Task to carry out: Your reply should hold only the lines from the records below where "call" occurs.

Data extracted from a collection
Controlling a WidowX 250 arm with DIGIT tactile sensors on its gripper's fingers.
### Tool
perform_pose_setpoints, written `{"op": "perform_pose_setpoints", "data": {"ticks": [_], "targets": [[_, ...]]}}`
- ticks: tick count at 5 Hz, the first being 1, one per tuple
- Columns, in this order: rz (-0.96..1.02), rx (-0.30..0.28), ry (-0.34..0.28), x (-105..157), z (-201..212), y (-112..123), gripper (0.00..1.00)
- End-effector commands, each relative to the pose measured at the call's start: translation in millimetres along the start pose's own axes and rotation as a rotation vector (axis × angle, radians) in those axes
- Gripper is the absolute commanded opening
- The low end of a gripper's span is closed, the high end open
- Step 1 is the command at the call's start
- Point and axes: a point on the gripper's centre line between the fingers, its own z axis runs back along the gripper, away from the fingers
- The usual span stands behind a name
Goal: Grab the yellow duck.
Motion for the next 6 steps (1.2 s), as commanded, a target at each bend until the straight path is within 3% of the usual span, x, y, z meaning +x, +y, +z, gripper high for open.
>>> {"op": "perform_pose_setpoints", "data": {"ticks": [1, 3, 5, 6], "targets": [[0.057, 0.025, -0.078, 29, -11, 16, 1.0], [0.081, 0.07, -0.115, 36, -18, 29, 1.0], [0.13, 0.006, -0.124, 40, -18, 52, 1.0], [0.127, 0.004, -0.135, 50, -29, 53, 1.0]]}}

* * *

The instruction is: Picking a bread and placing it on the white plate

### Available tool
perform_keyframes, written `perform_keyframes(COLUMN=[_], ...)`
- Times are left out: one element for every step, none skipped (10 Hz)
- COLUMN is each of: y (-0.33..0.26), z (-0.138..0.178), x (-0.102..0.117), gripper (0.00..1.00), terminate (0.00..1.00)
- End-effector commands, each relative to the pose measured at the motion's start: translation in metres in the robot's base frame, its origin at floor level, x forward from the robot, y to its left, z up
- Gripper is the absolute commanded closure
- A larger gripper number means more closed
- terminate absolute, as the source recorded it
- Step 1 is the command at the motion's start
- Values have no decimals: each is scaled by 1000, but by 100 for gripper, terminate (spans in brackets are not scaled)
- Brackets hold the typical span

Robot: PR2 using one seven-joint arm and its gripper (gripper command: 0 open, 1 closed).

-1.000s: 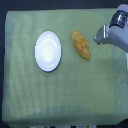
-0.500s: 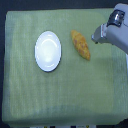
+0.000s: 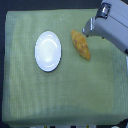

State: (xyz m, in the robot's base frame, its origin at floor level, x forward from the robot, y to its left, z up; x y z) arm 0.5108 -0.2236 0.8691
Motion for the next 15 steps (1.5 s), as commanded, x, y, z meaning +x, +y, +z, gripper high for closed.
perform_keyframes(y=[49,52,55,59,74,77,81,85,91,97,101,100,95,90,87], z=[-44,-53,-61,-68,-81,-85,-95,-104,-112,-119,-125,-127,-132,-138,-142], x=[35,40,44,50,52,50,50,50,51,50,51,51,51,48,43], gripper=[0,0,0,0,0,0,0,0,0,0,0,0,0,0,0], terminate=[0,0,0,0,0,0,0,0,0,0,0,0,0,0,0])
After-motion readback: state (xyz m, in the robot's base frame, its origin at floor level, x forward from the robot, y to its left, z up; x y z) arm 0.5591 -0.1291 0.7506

Task result:
- End-effector commands, each relative to the pose measured at the call's start: translation in millimetres along the start pose's own axes and rotation as a rotation vector (axis × angle, radians) in those axes
- Step 1 is the command at the call's start

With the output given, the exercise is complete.